Nostalgie e speranze per un papa

di Marta Ghezzi

 
Rachel Ruysch


Ora che Giovanni Paolo II è morto e che su di lui si sta scatenando l’accanimento mediatico di tutto il mondo,celebrandone giustificate lodi,per cui lo vedremo sicuramente Santo (del resto ne hanno fatti meno degni di lui) mi sento di esprimere delle nostalgie e dei desideri.

Con nostalgia, ma forse perché ero giovane e pronta ad ogni novità, ricordo con struggimento Giovanni XXIII di cui, abitando allora vicino a San Pietro, ho seguito l’agonia. Un Papa veramente semplice, umile, anticonformista, che ha per primo (dopo San Francesco e qualche missionario dimenticato) tentato un vero dialogo interreligioso,con i diversi,senza demonizzare nessuno, aprendo le porte e le orecchie della Chiesa agli ortodossi,ai musulmani,agli atei confessi. E nostalgia per Paolo VI che ho conosciuto la prima volta come cardinale alla marcia della pace Firenze-Siena e che come Papa ha coltivato l’arte del dubbio, si è avvicinato alla modernità e alla scienza senza anatemi,senza paura ma con il sincero interesse e voglia di capire distinguendo quello che è dottrina su di un piano etico e quello che è dogma su un piano teologico trascendentale.

E poi vorrei esprimere un desiderio. Mi piacerebbe un Papa nero non solo perché mi piacciono i neri ma perché penso che la vitalità dell’Africa,la sua creatività, le sue capacità di resistenza, di sopportazione del dolore e di espressione di gioia  di vivere, potrebbe dare una buona spallata alla realtà curiale impaludata.

O anche mi piacerebbe un Papa sudamericano, magari indio, o comunque espressione delle Comunità di base che esprimono con la vicinanza ai poveri quella Teologia della liberazione che pur condannata dalla Chiesa ufficiale perché “troppo vicina ai marxisti" non ha ancora estinto la sua vena propulsiva. Del resto, come diceva il cardinal Camara, “quando mi occupo di poveri mi dicono Santo e quando mi chiedo quali sono le cause della povertà e quali rimedi si possono attivare mi danno del marxista”.

Di Giovanni Paolo II si può dire tutto il bene che si vuole e non basterebbe.

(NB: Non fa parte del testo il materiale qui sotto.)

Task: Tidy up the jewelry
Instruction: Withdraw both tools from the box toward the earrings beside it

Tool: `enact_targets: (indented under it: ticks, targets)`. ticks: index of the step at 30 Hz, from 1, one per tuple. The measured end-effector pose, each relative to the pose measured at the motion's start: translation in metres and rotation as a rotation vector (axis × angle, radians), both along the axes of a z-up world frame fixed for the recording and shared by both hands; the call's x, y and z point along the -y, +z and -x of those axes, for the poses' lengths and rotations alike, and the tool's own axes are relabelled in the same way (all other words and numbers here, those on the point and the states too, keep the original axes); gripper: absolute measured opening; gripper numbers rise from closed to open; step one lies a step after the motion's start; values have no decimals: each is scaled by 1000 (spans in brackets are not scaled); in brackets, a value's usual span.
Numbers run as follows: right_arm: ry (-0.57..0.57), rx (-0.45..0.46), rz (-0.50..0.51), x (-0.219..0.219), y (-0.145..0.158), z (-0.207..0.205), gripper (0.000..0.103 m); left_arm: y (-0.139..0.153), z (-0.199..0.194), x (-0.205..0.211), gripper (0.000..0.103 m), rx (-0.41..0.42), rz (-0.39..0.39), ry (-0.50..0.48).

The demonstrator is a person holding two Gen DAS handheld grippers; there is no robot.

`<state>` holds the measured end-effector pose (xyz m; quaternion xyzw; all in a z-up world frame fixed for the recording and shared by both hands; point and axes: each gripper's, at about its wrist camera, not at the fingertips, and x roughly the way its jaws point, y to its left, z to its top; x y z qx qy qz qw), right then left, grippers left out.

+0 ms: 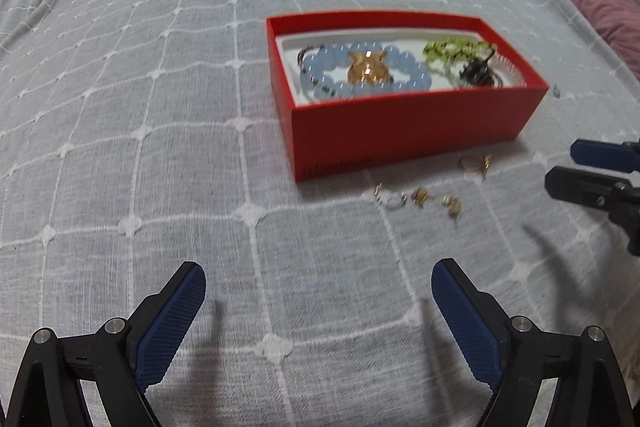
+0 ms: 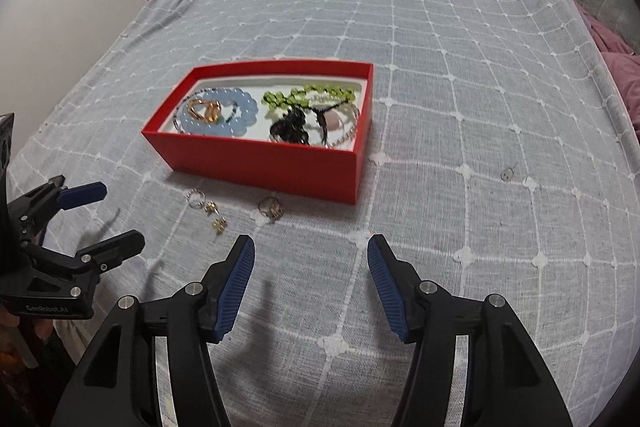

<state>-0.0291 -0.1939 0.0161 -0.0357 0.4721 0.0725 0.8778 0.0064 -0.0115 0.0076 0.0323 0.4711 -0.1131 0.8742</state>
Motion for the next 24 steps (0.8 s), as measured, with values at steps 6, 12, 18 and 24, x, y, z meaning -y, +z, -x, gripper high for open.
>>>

Grandi sono i suoi meriti nell’aver denunciato gli errori della Chiesa, gli orrori dei totalitarismi (nazismo  e comunismo) ma ha saputo anche denunciare  le colpe del capitalismo, i limiti del neo liberismo più e forse  meglio di persone sedicenti di sinistra  e propense a un riformismo moderato.

Nello stesso tempo non si possono dimenticare il suo conservatorismo, tradizionalismo assoluto, fino all’integralismo, in campo etico ed in particolare in tema di morale sessuale. Molti tra i cattolici stessi, hanno denunciato la sua sessuofobia, la sua estraneità al sentire contemporaneo.

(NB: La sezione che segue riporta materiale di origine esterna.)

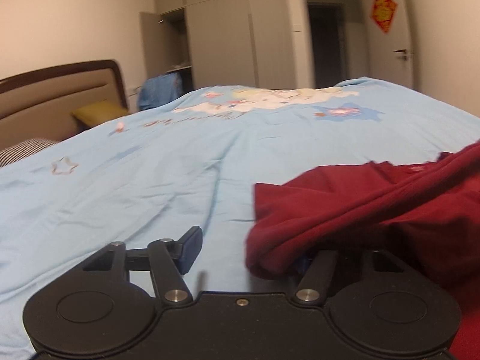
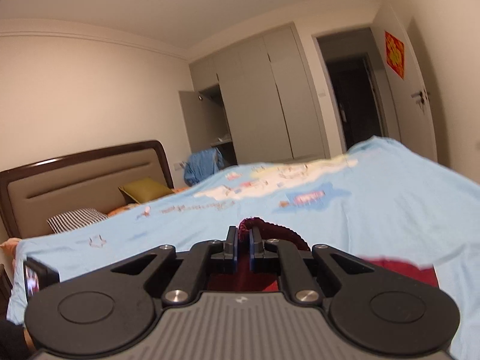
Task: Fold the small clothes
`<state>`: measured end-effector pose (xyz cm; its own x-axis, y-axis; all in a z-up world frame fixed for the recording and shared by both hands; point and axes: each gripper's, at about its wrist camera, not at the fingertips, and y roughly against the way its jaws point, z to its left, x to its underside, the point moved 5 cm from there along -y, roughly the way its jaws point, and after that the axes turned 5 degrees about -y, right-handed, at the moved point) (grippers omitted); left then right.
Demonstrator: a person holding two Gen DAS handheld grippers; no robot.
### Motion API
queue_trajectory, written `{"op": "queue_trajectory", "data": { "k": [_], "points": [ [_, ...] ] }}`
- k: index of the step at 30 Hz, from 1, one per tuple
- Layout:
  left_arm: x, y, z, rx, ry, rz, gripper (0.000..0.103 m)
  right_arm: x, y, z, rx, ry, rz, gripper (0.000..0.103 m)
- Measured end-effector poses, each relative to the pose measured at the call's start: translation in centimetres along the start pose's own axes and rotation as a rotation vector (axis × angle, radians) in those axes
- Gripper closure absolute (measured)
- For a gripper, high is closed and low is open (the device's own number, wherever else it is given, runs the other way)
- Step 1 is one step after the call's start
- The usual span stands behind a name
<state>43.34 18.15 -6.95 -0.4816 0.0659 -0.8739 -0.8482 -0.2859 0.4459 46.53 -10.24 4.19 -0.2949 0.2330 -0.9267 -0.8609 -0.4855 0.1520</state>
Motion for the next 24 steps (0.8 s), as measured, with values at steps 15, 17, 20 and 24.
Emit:
{"op": "queue_trajectory", "data": {
  "k": [15,17,20,24],
  "points": [
    [2.6,1.5,1.7,0.052,-0.109,0.124,0.008,10.8,3.8,-1.3,0.100,0.035,0.237,0.094],
    [3.3,2.5,2.0,0.039,-0.130,0.132,0.005,11.3,3.7,-1.3,0.120,0.043,0.273,0.093],
    [4.3,4.3,2.7,0.035,-0.119,0.145,0.002,11.8,4.3,-1.5,0.144,0.050,0.295,0.085],
    [5.7,7.6,3.6,0.062,-0.052,0.157,0.001,11.9,6.5,-1.9,0.147,0.050,0.304,0.051]
  ]
}}
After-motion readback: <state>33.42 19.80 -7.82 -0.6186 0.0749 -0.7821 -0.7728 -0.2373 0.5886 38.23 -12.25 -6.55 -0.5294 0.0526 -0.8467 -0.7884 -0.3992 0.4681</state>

I tentativi di dialogo della società laica  in merito a contraccezione aborto e omosessualità hanno registrato solo una lunga e imperturbabile sequela di no da parte della Chiesa che ha mostrato la sua ferma intransigenza .anche in relazione all’ordinamento sacerdotale delle donne.

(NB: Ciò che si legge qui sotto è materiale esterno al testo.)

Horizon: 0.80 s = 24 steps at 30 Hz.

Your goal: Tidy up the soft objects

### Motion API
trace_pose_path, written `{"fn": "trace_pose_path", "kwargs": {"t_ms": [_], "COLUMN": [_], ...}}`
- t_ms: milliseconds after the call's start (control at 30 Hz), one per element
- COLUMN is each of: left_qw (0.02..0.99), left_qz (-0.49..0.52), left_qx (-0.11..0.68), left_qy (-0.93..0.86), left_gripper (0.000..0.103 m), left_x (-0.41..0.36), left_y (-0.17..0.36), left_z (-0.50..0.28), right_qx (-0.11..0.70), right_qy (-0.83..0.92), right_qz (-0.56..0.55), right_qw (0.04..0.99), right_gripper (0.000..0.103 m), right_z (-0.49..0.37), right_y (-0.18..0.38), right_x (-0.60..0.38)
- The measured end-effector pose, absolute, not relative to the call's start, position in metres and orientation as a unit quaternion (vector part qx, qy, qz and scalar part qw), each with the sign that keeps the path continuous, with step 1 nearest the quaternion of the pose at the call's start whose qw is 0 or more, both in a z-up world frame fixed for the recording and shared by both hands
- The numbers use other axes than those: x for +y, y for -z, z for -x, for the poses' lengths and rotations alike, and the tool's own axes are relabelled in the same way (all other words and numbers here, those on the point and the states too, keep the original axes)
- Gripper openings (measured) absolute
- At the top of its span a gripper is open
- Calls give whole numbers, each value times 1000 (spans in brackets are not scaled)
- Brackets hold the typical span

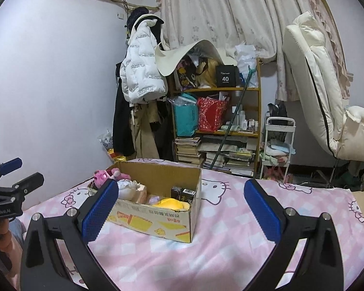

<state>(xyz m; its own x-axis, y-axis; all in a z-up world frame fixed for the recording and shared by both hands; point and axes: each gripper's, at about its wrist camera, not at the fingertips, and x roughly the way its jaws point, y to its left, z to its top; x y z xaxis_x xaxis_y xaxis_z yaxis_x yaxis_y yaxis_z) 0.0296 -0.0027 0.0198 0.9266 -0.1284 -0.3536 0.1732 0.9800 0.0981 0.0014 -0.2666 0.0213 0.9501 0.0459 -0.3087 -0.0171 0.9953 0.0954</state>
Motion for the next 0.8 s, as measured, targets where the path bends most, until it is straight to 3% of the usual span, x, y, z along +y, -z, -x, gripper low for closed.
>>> {"fn": "trace_pose_path", "kwargs": {"t_ms": [800], "left_qw": [979], "left_qz": [-77], "left_qx": [178], "left_qy": [69], "left_gripper": [102], "left_x": [-7], "left_y": [-15], "left_z": [-35], "right_qx": [160], "right_qy": [-11], "right_qz": [-46], "right_qw": [986], "right_gripper": [103], "right_z": [-8], "right_y": [-13], "right_x": [-262]}}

Non solo i gay cattolici ma anche teologi come Hans Kung denunciano la “fallibilità del Pontefice e l’incoerenza di Wojtyla  nei confronti della donna , esaltata dal punto di vista teologico e negata sotto il profilo umani (divieto dell’uso della pillola,anche quella del giorno dopo anche degli stupri  e del preservativo anche quando si rileva l’unico antidoto all’AIDS) I cattolici americani denunciano il silenzio sulla questione dei preti pedofili e del celibato dei preti. Pur avendo detto parole chiare e forti contro la guerra e la pena di morte non ha esitato ad allinearsi con i più feroci fondamentalisti in materia di embrioni,aborto,eutanasia.

Così si è presentato non come un amico delle donne ,pur esaltando la Madonna e le Sante  ma come nemico della libertà dell’individuo, della rivoluzione femminile, l’unica rivoluzione non violenta del secolo scorso.

Questo arroccamento istituzionale della Chiesa impersonato dal Papa Giovanni Paolo contro divorzio, aborto, manipolazione degli embrioni  matrimoni omosessuali ,per il celibato dei preti e l’esclusione delle donne  dal sacerdozio può essere letto  come un’altra forma di totalitarismo e come dice il Priore di Bose Enzo Bianchi  può portare da una parte verso il fondamentalismo e dall’altra verso soluzioni religiose di tipo intimistico, Fenomeni come la sete dei miracoli, la ricerca del sensazionale, la bulimia del sacro che va ad occupare il vuoto di cultura religiosa che caratterizzano l’occidente.

Occorre una nuova teologia come quella auspicata da Pannikar, un vero incontro su di un piano di pari dignità tra le diverse religioni

Per questo mi  piacerebbe un  Papa nero o un Papa indio visto che con le papesse  siamo troppo in anticipo sui tempi storici.